**Directions**: Calculate how many lines in the following records hold the word "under", and report that number without comment.

**Supplied material**:
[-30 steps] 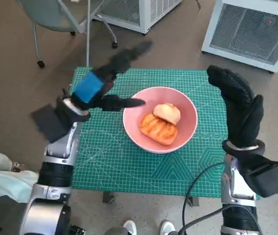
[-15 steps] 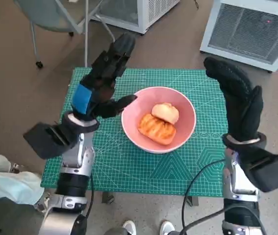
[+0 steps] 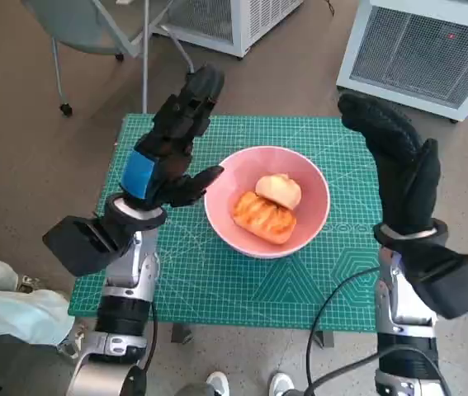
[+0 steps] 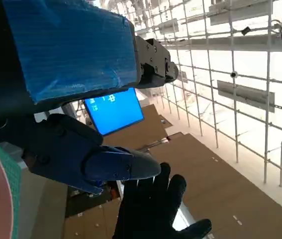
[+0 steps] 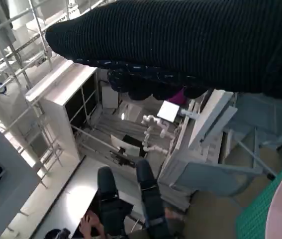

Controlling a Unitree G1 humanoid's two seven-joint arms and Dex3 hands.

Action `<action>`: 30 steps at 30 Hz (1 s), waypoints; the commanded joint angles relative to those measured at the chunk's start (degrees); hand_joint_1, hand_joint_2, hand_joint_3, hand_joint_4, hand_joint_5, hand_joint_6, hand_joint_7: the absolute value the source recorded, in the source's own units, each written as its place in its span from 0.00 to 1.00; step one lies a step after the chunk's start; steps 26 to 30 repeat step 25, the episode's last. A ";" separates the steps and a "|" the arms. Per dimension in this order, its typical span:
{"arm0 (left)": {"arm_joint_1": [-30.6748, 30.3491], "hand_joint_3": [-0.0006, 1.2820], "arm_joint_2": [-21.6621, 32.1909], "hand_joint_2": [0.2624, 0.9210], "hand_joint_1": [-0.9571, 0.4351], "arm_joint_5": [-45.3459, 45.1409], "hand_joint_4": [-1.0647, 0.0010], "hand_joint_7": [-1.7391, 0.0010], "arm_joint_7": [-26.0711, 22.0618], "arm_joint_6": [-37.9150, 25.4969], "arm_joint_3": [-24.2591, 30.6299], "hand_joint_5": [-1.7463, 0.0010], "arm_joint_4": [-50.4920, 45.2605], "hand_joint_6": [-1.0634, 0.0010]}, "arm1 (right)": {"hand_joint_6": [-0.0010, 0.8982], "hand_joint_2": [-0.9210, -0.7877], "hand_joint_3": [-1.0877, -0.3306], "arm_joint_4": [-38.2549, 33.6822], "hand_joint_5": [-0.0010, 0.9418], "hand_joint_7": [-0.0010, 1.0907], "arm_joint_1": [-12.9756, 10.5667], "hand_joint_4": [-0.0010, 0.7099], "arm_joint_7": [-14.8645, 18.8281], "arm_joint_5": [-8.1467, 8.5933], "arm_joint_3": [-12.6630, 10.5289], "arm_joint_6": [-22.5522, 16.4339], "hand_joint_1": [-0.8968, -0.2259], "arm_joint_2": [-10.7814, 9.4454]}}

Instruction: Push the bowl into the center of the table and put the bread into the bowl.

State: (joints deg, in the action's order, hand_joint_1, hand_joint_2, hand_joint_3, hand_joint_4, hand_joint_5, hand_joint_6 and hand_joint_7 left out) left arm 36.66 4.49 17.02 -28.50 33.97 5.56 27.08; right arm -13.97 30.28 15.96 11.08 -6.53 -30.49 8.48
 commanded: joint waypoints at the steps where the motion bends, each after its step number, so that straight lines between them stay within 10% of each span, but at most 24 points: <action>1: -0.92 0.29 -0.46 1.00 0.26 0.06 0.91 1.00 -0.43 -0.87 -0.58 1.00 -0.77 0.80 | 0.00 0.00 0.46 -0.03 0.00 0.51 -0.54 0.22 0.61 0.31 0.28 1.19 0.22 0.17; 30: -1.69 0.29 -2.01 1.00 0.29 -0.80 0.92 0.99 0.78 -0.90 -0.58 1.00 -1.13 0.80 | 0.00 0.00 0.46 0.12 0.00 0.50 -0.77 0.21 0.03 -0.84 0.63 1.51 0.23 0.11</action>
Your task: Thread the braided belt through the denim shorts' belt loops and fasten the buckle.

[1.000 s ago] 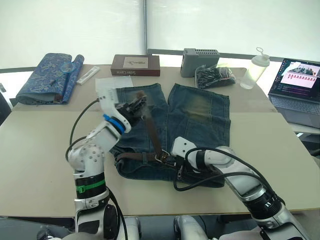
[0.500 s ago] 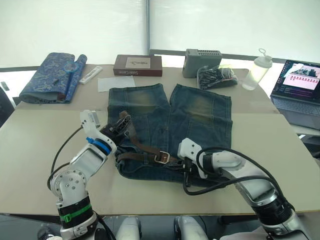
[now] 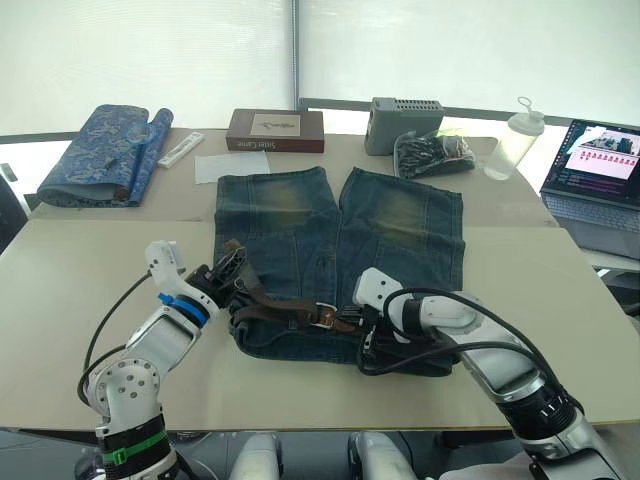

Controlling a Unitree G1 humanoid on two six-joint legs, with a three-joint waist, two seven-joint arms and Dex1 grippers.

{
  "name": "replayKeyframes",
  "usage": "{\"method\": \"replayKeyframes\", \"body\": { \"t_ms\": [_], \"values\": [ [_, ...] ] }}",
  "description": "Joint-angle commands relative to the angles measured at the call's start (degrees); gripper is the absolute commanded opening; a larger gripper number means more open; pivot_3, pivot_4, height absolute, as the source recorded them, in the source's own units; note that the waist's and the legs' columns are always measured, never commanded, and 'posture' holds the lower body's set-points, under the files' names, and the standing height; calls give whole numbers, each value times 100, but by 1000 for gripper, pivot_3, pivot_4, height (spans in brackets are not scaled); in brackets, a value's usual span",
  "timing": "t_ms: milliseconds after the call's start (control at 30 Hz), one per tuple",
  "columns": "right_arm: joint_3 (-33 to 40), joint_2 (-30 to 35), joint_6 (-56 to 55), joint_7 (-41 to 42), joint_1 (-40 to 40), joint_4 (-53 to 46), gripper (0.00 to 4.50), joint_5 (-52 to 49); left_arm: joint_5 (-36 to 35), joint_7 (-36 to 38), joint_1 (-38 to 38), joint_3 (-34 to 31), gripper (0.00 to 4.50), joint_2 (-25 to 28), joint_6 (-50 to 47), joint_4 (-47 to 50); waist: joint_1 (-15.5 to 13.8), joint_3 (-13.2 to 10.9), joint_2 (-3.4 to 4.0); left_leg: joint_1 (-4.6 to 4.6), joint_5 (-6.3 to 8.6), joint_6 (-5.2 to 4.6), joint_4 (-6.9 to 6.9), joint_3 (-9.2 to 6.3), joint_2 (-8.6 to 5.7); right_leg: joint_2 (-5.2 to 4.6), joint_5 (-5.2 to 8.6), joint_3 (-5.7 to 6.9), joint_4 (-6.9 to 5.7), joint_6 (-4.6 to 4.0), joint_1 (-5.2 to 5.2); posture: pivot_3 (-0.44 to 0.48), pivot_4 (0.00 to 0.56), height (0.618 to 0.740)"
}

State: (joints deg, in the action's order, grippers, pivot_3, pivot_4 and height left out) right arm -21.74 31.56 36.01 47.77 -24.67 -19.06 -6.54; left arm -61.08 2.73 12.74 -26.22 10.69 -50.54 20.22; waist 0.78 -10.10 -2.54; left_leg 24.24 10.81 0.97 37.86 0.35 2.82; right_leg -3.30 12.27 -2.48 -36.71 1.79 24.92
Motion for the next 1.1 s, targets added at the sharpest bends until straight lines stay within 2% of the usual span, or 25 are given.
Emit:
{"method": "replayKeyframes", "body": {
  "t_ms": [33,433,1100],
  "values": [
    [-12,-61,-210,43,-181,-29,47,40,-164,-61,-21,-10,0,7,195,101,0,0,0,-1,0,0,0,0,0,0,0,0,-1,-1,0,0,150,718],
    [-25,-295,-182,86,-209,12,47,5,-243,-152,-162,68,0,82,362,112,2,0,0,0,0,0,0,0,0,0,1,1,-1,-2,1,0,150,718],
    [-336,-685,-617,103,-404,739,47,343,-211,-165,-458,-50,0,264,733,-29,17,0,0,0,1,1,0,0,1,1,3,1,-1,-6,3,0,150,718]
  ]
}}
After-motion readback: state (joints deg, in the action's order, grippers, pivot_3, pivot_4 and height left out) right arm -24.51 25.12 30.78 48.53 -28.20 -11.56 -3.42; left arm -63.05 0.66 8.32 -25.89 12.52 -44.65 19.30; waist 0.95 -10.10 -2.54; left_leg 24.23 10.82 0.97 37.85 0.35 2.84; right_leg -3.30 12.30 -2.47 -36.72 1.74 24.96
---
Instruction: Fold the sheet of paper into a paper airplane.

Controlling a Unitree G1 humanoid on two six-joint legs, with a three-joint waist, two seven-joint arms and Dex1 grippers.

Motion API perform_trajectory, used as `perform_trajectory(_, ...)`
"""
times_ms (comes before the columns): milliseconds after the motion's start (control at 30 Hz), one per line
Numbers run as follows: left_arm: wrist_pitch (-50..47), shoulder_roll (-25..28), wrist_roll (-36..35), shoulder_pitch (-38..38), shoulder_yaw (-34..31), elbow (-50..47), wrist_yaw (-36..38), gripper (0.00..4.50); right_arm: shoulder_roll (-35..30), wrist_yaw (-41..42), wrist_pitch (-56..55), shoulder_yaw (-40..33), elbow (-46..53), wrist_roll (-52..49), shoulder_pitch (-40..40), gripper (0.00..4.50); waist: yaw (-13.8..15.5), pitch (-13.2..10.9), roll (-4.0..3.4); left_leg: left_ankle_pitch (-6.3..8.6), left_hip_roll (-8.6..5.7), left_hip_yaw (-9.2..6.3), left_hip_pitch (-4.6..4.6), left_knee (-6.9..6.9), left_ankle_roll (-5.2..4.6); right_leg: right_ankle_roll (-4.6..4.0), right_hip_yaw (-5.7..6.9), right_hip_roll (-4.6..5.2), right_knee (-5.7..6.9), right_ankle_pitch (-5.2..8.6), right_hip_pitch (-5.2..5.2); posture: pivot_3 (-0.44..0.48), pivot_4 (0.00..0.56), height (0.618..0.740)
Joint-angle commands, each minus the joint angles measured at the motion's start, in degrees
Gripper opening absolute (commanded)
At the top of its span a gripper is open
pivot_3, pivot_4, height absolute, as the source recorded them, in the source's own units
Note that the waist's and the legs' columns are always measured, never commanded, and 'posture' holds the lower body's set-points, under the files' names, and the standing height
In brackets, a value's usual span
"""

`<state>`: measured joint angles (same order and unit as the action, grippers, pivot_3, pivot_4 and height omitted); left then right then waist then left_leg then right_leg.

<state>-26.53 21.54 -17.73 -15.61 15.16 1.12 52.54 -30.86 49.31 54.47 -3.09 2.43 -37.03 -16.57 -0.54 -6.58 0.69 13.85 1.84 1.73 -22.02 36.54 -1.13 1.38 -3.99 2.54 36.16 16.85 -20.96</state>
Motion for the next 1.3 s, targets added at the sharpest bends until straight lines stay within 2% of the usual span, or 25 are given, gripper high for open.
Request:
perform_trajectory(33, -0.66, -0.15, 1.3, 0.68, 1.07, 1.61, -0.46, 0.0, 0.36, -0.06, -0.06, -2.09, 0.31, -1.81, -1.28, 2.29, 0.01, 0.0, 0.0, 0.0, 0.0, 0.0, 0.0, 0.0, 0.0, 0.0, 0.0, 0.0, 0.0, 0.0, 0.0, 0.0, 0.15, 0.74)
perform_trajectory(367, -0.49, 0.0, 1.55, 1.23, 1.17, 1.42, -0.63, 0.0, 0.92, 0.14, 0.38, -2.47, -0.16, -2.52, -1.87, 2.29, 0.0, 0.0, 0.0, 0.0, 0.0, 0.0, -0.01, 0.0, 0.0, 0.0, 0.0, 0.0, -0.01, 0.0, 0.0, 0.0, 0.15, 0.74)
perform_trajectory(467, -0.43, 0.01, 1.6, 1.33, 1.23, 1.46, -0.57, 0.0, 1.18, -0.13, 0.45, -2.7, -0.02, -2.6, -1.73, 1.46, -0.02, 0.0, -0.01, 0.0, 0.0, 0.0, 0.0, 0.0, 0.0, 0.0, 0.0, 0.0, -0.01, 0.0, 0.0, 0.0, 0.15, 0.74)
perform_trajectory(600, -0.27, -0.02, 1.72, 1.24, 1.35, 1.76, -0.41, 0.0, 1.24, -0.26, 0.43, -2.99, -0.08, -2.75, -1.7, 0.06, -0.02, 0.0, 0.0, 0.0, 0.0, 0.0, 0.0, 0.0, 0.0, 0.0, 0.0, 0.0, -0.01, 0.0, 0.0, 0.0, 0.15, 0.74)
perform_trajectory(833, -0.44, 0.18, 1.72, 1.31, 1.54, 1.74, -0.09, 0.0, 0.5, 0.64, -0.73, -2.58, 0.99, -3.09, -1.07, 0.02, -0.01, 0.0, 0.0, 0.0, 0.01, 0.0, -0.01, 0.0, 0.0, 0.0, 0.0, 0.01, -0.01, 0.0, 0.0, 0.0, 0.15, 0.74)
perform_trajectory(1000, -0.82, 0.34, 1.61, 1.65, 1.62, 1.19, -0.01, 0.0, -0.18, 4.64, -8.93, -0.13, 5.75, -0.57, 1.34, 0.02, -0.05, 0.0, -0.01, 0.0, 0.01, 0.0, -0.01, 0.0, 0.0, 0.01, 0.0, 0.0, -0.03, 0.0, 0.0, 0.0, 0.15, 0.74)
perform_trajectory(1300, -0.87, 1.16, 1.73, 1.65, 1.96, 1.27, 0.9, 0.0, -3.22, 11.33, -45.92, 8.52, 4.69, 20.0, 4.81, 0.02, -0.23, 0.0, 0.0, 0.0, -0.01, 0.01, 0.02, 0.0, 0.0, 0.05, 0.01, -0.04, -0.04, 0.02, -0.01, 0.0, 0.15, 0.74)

**Exercise answer**: 2